Black-eyed peas are a staple in many kitchens, especially when you’re looking for a hearty, nutritious, and comforting meal. This slow cooker vegan black-eyed peas recipe is perfect for busy days when you want a delicious, wholesome dish without the fuss.
Slow cooking allows the flavors to meld beautifully while keeping the peas tender and creamy. Whether you’re vegan, vegetarian, or just looking to add more plant-based meals to your rotation, this recipe is incredibly satisfying and full of flavor.
Using simple ingredients like onions, garlic, bell peppers, and smoky spices, this dish delivers a rich taste that feels like a warm hug in a bowl.
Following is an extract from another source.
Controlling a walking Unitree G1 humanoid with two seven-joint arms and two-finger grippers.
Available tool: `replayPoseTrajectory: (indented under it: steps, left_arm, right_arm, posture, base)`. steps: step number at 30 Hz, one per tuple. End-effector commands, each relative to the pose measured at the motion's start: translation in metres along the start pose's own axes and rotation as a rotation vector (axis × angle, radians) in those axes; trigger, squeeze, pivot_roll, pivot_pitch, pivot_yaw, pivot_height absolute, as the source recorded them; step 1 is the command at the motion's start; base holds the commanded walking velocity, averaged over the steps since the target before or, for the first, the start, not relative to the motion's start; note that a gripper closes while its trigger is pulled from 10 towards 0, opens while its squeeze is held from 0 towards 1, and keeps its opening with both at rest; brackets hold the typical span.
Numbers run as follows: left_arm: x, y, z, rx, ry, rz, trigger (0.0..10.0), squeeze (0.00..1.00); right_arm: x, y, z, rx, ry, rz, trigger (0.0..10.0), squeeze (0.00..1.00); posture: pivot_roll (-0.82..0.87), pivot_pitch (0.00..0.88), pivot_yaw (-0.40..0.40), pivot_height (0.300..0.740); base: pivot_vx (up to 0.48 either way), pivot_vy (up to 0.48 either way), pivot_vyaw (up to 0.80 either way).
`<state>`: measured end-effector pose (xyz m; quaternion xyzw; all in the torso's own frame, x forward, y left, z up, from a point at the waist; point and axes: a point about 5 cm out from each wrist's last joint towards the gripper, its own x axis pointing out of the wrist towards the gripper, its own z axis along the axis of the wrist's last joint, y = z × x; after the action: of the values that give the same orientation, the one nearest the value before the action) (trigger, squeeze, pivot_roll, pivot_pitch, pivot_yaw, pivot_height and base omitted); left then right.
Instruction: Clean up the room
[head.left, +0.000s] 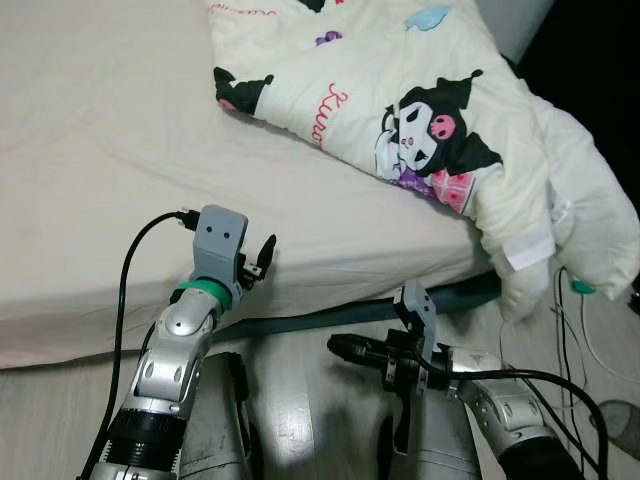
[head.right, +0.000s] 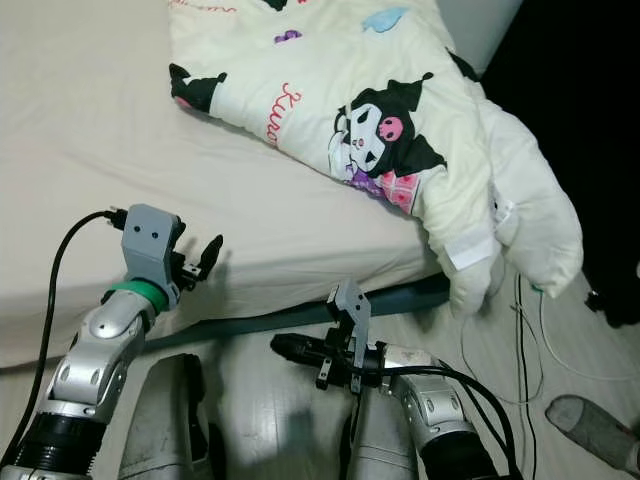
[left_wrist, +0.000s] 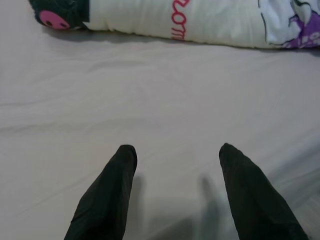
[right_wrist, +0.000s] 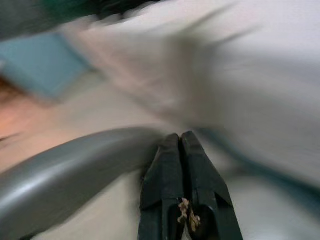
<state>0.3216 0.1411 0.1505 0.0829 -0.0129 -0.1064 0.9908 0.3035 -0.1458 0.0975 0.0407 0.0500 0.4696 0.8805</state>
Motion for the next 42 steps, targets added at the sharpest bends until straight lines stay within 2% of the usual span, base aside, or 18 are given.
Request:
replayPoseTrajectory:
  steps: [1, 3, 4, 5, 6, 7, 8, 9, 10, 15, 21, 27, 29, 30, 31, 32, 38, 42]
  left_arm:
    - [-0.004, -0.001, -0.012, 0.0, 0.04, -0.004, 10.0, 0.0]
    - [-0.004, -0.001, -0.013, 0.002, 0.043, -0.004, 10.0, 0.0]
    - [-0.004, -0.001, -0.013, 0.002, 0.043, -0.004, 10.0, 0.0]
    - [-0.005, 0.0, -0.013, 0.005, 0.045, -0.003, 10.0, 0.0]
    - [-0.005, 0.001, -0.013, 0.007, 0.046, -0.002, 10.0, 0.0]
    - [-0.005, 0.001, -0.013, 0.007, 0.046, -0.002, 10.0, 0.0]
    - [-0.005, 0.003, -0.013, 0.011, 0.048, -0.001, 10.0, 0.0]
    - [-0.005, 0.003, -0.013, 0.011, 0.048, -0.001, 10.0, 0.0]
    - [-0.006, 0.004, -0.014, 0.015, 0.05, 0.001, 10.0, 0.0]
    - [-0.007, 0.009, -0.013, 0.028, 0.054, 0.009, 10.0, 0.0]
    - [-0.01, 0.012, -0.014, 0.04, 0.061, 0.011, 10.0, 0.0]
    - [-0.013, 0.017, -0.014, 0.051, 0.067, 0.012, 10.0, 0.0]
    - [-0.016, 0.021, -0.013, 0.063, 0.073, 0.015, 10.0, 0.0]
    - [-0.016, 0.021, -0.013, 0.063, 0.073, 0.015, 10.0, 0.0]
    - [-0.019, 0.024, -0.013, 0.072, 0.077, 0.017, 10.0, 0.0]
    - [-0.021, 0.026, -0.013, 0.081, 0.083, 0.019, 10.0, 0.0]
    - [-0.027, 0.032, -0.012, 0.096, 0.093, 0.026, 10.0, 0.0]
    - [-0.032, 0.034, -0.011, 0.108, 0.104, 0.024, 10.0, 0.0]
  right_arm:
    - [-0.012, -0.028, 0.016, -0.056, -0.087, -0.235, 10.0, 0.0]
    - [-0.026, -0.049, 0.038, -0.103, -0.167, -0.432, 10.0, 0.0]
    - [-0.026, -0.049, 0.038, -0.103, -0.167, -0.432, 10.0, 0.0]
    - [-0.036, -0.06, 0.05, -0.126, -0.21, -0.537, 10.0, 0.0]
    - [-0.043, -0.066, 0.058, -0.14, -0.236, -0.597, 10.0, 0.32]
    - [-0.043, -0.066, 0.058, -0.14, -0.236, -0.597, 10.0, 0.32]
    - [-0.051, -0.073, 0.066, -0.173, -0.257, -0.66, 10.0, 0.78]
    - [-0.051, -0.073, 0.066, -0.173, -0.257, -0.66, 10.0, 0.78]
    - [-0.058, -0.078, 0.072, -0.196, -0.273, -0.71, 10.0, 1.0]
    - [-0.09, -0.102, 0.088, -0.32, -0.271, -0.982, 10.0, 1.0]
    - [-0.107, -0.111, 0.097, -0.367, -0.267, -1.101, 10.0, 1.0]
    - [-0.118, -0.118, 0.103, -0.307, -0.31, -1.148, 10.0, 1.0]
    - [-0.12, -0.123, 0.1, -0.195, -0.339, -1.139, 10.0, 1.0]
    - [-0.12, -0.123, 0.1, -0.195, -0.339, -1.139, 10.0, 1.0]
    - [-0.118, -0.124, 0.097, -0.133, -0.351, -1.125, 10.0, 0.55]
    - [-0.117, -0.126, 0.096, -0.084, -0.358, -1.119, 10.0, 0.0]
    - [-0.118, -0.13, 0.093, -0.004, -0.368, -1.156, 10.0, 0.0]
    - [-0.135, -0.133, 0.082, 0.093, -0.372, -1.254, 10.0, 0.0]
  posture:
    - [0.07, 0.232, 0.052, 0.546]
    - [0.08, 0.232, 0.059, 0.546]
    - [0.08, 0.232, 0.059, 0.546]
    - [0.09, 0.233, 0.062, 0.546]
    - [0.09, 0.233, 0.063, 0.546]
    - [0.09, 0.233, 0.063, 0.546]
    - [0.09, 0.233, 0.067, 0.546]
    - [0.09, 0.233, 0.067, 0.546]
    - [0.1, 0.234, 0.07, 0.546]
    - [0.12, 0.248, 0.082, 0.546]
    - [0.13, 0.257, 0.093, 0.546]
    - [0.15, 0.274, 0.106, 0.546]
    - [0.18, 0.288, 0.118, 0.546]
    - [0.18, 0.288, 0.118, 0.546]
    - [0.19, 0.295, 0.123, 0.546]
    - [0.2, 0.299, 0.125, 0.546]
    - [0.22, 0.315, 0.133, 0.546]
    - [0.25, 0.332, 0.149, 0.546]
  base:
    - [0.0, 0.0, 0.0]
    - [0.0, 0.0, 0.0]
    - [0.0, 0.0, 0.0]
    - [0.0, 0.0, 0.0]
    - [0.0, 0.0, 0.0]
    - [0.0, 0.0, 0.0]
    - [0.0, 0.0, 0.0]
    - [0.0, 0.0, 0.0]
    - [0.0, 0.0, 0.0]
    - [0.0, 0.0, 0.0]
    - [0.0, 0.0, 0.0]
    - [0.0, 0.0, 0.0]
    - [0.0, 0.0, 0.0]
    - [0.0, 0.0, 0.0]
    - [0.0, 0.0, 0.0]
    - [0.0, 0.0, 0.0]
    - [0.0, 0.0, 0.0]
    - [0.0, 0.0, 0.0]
Plus, slow cooker recipes are perfect for meal prep, making it easy to enjoy a nutritious dinner after a long day.
Let’s dive into why you’ll love this recipe and how to make it your next go-to meal!
Why You’ll Love This Recipe
This slow cooker vegan black-eyed peas recipe is a fantastic way to enjoy a comforting, protein-packed meal with minimal effort. Here’s why it stands out:
- Hands-off cooking: Simply add the ingredients to your slow cooker and let it do the work while you relax or focus on other tasks.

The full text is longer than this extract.